* SUPPLIED MATERIAL *

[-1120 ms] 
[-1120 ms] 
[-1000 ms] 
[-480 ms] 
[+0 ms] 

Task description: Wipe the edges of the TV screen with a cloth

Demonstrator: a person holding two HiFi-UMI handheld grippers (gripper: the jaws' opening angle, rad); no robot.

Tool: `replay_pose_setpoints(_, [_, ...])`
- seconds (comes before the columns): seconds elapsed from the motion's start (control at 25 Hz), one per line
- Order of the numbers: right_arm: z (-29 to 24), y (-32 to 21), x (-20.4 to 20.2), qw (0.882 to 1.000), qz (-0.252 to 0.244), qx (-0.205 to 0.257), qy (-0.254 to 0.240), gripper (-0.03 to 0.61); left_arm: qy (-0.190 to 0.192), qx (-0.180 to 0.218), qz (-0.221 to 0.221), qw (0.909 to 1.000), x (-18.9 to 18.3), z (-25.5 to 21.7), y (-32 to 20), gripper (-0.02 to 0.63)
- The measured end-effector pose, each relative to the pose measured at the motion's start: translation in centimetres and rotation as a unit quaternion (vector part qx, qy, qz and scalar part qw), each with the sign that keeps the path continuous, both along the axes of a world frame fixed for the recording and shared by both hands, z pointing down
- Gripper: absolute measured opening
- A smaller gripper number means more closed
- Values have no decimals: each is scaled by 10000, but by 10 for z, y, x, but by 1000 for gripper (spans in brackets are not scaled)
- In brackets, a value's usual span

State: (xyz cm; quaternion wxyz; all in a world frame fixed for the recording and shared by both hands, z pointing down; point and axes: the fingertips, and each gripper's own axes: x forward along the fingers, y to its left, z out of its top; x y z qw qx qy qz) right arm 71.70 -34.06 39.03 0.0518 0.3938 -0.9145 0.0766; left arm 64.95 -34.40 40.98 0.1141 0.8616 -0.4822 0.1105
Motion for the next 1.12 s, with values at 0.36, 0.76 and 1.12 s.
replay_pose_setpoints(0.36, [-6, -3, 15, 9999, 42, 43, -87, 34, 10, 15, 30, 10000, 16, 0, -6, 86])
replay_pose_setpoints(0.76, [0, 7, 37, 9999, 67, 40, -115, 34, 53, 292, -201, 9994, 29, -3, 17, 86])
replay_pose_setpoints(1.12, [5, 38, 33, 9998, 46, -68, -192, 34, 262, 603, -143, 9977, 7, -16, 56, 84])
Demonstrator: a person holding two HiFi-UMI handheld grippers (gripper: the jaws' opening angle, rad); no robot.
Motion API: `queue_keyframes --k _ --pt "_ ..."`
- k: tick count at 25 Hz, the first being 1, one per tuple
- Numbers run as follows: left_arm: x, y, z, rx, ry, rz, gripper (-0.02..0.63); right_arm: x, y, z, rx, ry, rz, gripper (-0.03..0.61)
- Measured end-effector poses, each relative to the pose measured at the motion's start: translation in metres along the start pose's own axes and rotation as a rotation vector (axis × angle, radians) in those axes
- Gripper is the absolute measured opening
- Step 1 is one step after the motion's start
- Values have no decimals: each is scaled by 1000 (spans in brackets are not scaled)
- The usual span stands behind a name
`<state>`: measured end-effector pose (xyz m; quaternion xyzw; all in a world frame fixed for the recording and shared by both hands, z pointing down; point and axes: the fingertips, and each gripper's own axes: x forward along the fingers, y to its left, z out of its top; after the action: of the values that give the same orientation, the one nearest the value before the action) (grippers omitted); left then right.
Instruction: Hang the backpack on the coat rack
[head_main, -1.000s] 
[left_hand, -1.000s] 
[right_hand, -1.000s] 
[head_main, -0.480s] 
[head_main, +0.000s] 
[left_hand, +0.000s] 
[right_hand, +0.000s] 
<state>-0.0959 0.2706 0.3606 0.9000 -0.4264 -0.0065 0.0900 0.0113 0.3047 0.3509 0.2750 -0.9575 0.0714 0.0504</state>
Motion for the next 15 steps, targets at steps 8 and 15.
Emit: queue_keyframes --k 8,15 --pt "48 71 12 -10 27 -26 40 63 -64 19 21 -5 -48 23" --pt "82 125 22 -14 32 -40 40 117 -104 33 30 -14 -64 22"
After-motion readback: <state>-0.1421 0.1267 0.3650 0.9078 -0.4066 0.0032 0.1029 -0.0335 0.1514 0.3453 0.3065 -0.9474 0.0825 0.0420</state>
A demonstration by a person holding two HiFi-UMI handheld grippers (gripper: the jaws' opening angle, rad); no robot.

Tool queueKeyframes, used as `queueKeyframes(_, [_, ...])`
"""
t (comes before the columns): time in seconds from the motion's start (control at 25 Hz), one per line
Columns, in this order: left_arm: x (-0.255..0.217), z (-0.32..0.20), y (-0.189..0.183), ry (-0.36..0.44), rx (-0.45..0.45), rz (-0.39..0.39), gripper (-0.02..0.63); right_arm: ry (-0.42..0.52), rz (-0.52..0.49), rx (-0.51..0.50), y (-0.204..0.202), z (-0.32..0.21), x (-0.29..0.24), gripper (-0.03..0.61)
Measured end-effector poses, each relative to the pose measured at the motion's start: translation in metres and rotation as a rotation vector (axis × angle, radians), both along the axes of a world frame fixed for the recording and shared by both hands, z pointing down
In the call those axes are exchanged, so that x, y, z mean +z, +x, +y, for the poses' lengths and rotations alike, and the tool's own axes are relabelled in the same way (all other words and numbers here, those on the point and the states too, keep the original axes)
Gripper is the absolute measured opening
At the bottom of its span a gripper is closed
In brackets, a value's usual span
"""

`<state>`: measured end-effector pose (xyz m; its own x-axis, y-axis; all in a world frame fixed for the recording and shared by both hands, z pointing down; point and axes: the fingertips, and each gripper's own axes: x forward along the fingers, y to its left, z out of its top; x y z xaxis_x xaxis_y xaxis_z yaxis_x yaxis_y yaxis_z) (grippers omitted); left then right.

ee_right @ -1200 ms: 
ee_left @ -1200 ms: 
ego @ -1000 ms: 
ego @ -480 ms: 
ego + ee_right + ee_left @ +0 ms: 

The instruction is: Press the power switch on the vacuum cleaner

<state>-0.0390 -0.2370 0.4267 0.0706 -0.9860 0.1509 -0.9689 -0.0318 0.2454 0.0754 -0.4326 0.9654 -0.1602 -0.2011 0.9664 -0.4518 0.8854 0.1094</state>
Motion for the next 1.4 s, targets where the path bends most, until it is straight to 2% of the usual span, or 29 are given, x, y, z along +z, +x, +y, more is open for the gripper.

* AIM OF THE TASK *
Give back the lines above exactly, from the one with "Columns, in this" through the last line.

* SOLVED PROBLEM *
Columns, in this order: left_arm: x (-0.255..0.217), z (-0.32..0.20), y (-0.189..0.183), ry (-0.36..0.44), rx (-0.45..0.45), rz (-0.39..0.39), gripper (-0.02..0.63); right_arm: ry (-0.42..0.52), rz (-0.52..0.49), rx (-0.51..0.50), y (-0.204..0.202), z (-0.32..0.21), x (-0.29..0.24), gripper (-0.03..0.61)
Measured end-effector poses, each relative to the pose measured at the motion's start: translation in metres and rotation as a rotation vector (axis × angle, radians), both along the axes of a world frame fixed for the recording and shared by both hands, z pointing down
In the call those axes are exchanged, so that x, y, z mean +z, +x, +y, for the poses' lengths and rotations alike, and the tool's own axes are relabelled in the same way (all other words and numbers here, those on the point and the states too, keep the original axes)
Gripper is the absolute measured opening
At the bottom of its span a gripper is closed
In brackets, a value's usual span
"""

`<state>`: measured end-effector pose (xyz m; its own x-axis, y-axis; all in a world frame fixed for the recording and shared by both hands, z pointing down; point and axes: the fingertips, and each gripper's own axes: x forward along the fingers, y to its left, z out of its top; x y z xaxis_x xaxis_y xaxis_z yaxis_x yaxis_y yaxis_z) (grippers omitted); left then right.

ee_right @ -1200 ms: 
ee_left @ -1200 ms: 
ego @ -1000 ms: 
ego @ -480 ms: 
ego + ee_right + ee_left @ +0 ms: 

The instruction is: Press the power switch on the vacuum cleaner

<state>-0.0390 -0.2370 0.4267 0.0706 -0.9860 0.1509 -0.9689 -0.0318 0.2454 0.0754 -0.4326 0.9654 -0.1602 -0.2011 0.9664 -0.4518 0.8854 0.1094</state>
Motion for the next 1.4 s, targets where the path bends most, until it is straight to 2% of the usual span, or 29 are given, x, y, z along +z, +x, +y, more is open for the gripper.

No more output is needed.